Sesaat kemudian kukemukakan alasanku.
"Coba bayangkan, ketika kalian ingin mendengarkan suara keluarga, pacar atau teman, Anda rela membawa koin minimal 1 $. Namun, apabila sambungan telepon tidak juga mengantarkan kalian pada suara-suara yang kalian rindukan, Anda akan lebih sedih lagi saat mengetahui bahwa koin 1$ mu lenyap! Telepon umum tak peduli apakah telepon kalian tersambung atau tidak karena yang dia pedulikan adalah kalian telah mengganggu dia dari tongkrongannya! Aku pernah mencoba menelpon berkali-kali, 3 $ ludes tak tahu rimbanya meski teleponku tak tersambung sama sekali."
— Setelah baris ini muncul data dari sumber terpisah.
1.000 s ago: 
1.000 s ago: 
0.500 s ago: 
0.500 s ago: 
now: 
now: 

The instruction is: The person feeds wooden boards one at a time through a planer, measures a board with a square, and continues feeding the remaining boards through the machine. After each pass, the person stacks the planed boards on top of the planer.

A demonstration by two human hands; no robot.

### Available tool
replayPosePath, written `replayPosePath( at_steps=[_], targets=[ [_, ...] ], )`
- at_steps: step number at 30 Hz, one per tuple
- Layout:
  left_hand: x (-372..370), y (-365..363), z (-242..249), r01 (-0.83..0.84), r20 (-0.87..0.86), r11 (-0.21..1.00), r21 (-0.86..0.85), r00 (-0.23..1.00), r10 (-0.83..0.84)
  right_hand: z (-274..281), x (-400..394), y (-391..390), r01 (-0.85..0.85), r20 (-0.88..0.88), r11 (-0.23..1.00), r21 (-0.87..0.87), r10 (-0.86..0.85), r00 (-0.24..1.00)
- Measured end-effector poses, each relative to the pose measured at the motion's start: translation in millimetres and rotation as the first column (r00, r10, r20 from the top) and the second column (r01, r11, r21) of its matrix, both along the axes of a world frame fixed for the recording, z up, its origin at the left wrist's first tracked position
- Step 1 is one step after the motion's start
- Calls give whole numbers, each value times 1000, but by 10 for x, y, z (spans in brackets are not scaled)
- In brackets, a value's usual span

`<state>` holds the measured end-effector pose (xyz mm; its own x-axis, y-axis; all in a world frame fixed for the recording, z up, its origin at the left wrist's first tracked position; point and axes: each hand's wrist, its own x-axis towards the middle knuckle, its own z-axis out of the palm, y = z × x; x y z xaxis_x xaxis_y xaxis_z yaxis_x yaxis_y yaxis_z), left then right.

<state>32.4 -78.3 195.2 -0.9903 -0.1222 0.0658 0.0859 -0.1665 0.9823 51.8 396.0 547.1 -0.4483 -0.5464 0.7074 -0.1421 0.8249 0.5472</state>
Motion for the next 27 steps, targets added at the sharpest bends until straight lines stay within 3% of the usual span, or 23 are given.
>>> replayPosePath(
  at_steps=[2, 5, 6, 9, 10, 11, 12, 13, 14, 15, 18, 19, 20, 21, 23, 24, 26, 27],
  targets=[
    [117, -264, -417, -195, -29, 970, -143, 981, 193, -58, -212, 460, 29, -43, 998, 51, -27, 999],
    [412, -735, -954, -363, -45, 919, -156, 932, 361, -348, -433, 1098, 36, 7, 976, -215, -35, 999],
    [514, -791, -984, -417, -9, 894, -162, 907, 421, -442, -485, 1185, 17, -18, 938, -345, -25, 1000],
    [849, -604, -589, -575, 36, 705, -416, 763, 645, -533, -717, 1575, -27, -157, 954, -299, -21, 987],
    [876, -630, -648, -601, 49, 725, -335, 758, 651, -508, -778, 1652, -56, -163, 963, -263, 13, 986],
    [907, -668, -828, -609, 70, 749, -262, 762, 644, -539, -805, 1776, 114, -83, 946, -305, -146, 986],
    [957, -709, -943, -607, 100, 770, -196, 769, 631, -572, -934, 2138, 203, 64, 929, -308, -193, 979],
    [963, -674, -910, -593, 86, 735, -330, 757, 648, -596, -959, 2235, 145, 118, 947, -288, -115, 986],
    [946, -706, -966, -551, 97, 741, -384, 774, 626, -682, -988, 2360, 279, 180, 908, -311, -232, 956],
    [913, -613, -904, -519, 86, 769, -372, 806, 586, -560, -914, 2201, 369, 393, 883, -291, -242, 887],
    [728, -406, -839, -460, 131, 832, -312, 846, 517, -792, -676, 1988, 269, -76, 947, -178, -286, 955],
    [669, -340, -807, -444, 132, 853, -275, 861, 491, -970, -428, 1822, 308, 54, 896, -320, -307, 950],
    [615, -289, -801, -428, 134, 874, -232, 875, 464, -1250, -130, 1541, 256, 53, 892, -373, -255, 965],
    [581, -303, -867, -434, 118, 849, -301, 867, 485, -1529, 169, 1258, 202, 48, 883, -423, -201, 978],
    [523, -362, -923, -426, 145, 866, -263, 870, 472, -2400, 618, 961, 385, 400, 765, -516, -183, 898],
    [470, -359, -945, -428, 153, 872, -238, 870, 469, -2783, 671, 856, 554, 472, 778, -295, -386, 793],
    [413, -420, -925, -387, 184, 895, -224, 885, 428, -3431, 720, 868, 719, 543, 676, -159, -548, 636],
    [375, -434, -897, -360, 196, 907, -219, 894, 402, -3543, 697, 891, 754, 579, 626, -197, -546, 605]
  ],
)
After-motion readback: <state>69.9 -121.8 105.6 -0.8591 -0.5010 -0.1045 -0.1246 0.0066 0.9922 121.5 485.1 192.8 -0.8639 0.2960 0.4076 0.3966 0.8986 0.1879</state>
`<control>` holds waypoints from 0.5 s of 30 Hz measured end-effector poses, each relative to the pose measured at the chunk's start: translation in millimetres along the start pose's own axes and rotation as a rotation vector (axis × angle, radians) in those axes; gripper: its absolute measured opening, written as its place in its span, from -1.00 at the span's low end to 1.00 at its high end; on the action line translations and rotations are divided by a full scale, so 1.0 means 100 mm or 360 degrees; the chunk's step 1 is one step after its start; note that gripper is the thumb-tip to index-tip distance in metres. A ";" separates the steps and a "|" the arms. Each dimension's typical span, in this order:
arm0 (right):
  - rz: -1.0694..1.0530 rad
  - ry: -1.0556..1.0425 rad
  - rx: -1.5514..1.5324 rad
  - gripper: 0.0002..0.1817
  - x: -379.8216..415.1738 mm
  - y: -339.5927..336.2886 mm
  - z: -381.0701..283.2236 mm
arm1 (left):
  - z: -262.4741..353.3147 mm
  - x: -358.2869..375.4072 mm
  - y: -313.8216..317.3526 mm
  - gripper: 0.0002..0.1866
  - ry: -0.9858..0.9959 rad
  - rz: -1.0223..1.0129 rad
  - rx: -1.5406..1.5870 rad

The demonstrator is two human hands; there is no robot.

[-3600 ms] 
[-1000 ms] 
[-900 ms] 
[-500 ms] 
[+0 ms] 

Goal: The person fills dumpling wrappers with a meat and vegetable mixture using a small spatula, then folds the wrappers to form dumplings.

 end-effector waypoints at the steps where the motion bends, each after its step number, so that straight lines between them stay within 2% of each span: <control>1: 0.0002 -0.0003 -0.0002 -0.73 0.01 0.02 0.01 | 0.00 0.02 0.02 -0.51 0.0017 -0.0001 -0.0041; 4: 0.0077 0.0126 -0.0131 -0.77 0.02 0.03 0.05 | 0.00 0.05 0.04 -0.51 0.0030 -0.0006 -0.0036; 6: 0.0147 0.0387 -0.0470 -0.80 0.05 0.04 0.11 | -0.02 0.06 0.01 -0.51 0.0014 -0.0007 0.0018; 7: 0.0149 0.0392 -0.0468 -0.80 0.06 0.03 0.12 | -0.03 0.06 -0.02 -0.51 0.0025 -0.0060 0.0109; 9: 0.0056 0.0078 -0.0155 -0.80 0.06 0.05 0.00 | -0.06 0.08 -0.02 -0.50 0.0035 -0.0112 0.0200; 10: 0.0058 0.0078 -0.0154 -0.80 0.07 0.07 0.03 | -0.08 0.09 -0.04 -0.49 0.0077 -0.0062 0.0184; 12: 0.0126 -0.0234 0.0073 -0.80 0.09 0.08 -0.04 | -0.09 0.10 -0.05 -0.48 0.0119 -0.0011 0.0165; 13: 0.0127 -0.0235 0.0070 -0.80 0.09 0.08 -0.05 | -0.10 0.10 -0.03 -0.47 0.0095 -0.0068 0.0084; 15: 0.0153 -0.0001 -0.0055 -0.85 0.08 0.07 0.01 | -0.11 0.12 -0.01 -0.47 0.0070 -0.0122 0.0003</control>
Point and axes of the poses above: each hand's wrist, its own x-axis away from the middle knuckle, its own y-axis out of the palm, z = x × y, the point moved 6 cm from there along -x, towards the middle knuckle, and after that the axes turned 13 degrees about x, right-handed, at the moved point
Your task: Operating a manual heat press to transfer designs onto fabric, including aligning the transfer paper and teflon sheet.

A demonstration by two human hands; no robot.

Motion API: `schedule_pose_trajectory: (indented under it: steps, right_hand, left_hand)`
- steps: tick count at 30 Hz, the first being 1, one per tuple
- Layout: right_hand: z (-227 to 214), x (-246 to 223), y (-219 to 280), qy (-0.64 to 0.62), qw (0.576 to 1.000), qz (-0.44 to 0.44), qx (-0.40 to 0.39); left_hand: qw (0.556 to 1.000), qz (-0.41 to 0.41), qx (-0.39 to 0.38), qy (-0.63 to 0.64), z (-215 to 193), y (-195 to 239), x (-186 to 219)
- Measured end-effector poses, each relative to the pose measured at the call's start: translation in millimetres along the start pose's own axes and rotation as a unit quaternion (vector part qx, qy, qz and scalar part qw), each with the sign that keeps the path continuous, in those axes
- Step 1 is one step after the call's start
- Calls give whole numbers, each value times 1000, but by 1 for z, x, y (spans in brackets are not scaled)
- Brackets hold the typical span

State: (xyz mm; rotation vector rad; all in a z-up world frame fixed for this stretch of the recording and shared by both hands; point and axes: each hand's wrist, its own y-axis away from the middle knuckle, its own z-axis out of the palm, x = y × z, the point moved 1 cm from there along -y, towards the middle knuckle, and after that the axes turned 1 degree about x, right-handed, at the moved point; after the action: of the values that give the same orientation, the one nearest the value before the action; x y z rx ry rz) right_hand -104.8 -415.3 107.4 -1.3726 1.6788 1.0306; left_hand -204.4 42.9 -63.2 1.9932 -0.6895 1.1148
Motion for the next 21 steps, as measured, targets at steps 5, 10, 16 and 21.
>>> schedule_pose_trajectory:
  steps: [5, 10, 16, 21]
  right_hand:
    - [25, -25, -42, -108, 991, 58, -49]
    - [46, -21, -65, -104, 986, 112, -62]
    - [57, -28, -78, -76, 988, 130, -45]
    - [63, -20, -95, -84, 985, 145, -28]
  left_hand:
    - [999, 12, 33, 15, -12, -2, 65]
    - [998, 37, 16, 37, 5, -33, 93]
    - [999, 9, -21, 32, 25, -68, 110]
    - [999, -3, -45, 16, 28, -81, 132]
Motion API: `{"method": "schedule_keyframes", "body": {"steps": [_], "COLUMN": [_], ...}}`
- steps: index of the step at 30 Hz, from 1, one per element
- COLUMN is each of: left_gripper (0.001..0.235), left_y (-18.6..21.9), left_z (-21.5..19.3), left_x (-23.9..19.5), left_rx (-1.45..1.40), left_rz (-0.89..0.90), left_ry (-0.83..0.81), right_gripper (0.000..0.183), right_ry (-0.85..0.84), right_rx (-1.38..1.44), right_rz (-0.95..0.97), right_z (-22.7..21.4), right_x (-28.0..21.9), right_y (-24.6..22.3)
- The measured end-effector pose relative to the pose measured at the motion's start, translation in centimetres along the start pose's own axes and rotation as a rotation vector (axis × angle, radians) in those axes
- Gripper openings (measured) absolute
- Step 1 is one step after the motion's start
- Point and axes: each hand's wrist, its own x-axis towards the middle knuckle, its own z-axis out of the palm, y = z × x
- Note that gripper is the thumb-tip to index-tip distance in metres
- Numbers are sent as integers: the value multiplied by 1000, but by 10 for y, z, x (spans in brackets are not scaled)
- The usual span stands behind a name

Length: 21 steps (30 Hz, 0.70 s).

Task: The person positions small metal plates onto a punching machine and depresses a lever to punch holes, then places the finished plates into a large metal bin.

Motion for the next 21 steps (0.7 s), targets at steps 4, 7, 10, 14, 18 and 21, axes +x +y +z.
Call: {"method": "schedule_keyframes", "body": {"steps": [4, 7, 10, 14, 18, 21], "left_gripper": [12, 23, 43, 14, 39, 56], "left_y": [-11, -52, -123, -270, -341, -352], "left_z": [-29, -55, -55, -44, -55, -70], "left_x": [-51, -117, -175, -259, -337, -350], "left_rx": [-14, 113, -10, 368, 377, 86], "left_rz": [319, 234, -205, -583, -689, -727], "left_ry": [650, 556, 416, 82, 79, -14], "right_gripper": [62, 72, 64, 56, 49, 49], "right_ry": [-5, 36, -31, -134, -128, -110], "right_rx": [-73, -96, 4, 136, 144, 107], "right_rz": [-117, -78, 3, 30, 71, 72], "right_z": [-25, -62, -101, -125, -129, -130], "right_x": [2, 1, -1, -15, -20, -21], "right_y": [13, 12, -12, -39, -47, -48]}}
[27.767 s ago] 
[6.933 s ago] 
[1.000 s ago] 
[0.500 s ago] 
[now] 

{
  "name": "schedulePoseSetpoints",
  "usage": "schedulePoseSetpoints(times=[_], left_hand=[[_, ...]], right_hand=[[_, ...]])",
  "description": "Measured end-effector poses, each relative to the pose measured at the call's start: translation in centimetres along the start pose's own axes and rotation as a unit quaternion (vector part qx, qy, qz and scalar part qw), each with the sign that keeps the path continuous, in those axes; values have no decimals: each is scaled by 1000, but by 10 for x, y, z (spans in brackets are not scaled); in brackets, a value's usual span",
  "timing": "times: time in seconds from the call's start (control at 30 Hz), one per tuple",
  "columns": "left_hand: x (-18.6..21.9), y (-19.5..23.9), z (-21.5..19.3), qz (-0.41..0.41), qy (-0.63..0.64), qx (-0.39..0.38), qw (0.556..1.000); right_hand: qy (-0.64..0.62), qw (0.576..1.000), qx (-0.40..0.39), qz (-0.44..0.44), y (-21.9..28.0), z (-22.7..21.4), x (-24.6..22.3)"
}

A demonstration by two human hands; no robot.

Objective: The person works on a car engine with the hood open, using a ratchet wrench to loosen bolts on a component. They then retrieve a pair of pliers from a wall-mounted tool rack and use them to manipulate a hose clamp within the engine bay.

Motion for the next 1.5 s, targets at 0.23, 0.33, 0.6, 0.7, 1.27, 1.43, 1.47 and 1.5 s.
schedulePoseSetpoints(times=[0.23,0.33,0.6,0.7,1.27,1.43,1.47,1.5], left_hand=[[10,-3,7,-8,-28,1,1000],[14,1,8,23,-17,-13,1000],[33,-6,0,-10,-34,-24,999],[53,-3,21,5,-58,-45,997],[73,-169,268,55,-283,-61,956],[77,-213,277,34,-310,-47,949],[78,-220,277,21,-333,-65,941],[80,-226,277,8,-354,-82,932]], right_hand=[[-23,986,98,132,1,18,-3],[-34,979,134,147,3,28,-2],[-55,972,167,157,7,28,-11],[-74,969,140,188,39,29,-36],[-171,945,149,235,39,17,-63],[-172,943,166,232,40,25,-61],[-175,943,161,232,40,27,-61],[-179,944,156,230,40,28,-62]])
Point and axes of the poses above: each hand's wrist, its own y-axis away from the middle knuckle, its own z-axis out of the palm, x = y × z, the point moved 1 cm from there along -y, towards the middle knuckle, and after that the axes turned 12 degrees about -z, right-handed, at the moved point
Sejurus kemudian perkataanku mulai menjalar ke dalam sistem otak mereka. Namun, bukannya sedih seperti yang kurasakan, mereka malah tertawa mendengar pernyataanku.
Aku tak mengerti mengapa kesedihanku ini malah disambut tawa gelak teman-teman. Tak kah mereka rasakan bahwa kehilangan uang 1$ bisa membuat mood seseorang kere sepertiku menjadi bete sebete-betenya? Sungguh, susah juga hidup menjadi orang miskin di negeri yang kaya raya ini. Tapi aku akhirnya sadar satu hal, orang yang bermental miskin akan meratapi koin yang terbuang bagaikan anak tiri yang disuruh menyuci di pinggir kali. Lain halnya dengan orang yang berjiwa kaya. Ia akan menyongsong dollar dengan semangat bagai anak tiri yang akhirnya dibawakan mesin cuci. Apakah majas simili-ku cukup mewakili apa yang kugambarkan? Jika tidak, semoga guru bahasa indonesiaku tidak membaca tulisan ini :)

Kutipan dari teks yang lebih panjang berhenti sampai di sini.